* [WHAT YOU NEED TO DO] Can you pull out each line of the data below that includes the word "opening"?

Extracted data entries

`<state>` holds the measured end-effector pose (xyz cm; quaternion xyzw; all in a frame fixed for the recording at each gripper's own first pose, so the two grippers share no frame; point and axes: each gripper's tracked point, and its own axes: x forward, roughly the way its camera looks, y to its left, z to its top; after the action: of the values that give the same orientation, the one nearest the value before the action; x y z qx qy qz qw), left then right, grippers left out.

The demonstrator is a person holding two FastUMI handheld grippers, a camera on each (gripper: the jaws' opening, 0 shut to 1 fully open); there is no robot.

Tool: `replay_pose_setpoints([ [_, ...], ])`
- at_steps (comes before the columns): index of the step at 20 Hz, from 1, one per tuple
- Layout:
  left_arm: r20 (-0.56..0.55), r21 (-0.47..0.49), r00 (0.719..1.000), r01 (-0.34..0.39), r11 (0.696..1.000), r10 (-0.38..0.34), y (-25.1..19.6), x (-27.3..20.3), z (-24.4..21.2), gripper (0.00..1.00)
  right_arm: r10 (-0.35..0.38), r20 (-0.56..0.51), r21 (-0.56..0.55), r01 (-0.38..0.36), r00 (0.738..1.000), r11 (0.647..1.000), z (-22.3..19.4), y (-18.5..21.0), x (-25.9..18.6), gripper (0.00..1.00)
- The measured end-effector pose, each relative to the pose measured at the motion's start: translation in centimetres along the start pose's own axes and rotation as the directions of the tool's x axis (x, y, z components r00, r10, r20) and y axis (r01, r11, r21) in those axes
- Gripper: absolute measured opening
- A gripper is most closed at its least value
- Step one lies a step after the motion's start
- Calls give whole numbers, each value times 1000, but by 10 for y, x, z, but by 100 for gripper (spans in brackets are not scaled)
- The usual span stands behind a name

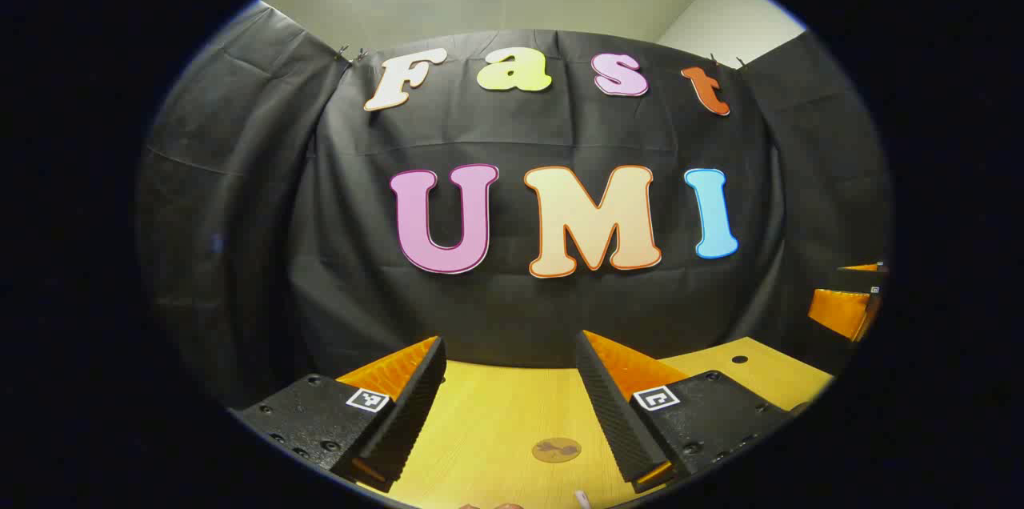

* [ANSWER]
The demonstrator is a person holding two FastUMI handheld grippers, a camera on each (gripper: the jaws' opening, 0 shut to 1 fully open); there is no robot.
- Gripper: absolute measured opening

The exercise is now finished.